Magnetostructural coupling from competing magnetic and chemical bonding effects

An understanding of the origins of giant magnetostructural coupling is developed for the compound MnAs, a magnetic material that has served as a prototype for many promising technologies including caloric refrigeration, magnetic actuation, and spintronics. We demonstrate that strong coupling between magnetism and crystal structure arises from an orbital-specific competition between exchange energies and kinetic (bonding) energies and that thermally activated spin fluctuations drive the unusual first-order phase transition from high to low symmetry upon heating. The underlying mechanism raises the prospect of an exotic paramagnetic state featuring local fluctuations in atomic positions and bonding on the timescale of the moment fluctuations.

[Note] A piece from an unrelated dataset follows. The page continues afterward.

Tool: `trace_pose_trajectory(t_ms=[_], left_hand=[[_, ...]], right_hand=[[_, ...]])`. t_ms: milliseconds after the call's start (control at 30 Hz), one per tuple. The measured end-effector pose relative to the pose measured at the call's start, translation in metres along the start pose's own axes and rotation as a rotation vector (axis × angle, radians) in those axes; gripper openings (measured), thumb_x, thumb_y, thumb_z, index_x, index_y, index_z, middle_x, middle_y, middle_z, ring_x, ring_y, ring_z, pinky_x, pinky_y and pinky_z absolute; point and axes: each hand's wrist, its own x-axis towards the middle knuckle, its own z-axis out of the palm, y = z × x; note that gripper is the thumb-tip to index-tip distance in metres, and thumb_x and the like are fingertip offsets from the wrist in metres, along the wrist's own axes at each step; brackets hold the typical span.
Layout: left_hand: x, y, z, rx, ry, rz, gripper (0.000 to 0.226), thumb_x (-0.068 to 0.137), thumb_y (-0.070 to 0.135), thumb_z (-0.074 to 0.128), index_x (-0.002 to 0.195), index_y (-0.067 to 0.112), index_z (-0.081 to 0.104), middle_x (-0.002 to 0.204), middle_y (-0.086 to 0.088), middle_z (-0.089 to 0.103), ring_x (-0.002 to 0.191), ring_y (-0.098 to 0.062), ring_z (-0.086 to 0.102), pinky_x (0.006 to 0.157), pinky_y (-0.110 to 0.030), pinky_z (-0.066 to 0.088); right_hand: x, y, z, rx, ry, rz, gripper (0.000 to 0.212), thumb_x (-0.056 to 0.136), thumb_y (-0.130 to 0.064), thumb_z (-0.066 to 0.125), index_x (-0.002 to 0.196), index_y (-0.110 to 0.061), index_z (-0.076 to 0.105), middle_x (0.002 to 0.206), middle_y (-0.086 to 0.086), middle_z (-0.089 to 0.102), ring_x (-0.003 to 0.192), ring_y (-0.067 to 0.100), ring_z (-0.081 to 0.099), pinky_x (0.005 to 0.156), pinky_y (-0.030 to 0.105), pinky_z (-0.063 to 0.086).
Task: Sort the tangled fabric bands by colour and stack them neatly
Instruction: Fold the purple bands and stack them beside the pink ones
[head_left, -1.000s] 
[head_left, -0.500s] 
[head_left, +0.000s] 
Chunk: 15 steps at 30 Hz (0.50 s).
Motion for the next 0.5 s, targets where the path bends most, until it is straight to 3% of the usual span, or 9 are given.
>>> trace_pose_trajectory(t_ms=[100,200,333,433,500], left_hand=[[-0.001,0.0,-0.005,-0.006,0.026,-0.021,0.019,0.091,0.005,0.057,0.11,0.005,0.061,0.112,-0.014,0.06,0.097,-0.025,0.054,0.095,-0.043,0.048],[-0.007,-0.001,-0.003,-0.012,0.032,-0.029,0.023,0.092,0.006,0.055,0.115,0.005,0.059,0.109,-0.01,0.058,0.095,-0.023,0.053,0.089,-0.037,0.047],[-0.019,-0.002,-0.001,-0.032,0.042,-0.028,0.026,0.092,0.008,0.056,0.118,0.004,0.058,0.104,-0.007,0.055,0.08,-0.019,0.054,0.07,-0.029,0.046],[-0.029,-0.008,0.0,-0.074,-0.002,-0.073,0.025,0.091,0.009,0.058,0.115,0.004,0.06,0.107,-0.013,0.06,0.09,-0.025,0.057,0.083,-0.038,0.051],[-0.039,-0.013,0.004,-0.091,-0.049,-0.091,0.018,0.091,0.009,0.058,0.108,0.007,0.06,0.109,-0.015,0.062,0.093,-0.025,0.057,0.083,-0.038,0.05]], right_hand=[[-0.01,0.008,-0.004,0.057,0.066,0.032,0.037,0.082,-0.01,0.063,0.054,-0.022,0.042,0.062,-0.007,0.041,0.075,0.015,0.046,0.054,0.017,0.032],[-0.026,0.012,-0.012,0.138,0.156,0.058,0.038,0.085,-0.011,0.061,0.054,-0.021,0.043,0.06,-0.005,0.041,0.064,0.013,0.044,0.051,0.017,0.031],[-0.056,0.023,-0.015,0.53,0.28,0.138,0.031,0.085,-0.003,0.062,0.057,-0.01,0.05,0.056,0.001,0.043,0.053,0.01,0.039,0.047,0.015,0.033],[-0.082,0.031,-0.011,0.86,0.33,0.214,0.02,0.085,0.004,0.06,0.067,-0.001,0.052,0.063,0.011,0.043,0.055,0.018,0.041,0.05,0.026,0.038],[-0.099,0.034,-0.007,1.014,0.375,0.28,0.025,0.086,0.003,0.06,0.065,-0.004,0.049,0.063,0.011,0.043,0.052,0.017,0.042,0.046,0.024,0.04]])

The results should inform the design of new materials with enhanced magnetostructural coupling, found at the border between structural and magnetic stability.

Figure 1

Structure of MnAs in its (a) hexagonal and (b) orthorhombic forms. In (a), the orthohexagonal cell is shown with dashed lines and, at the bottom, the arrows indicate the directions of the atomic displacements that give rise to the orthorhombic structure. (c) The previously proposed $C$-type antiferromagnetic structure of the orthorhombic phase. All correlations out of the shown plane are ferromagnetic.

Figure 2

(a) Two-dimensional (2D) energy surface of ferromagnetic MnAs as a function of Mn distortion and As distortion. (b) One-dimensional (1D) energy surfaces of FM, AFM, and PM MnAs as a function of Mn distortion. (c) Corresponding Mn local moment magnitudes.

Figure 3

(a)–(d) Projected Mn $d$-orbital partial densities of states for the ferromagnetic hexagonal structure, using a projection scheme oriented around the Mn-Mn contacts. Majority spin states are shown as positive density of states (DOS) values, and minority are shown as negative DOS values. (a) and (b) $d_{x^2-y^2},d_{xy},d_{yz}$, and $d_{xz}$ orbitals are all fully spin polarized, stabilized by Hund's coupling. (c) The $d_{z^2}$ orbital is more dispersive and is stabilized by Mn-Mn bonding as shown in (d) the partial charge density of the minority spin channel within 1 eV below the Fermi level.

Figure 4

Single-orbital properties of MnAs in the FM (a)–(e) and $C$-type AFM (f)–(i) structures. (a) Mn $d_{x^2-y^2}$ orbitals oriented along Mn-Mn contacts. (b) and (d) Projected partial $d_{x^2-y^2}$ DOS for the hexagonal and orthorhombic structures, respectively. (c) Projected $d_{x^2-y^2}$ moment and negative integrated crystal orbital Hamilton populations ($-\mathrm{iCOHP}$) of the Mn-Mn zigzag contact as a function of Mn distortion. (e) Partial charge density of the minority spin channel within 1 eV below the Fermi level for low-moment ferromagnetic orthorhombic MnAs. (f)–(i) show the same data as (a)–(e) except for the AFM case.

Figure 5

(a) Structurally relaxed SQS used to simulate the paramagnetic state. (b) Projection of the supercell atomic positions into a single orthorhombic cell, showing Mn and As occupying a distribution of positions along the structural distortion modes. (c) Distributions of bond distance and (d) negative integrated crystal orbital Hamilton population for the 48 unique Mn-Mn zigzag contacts.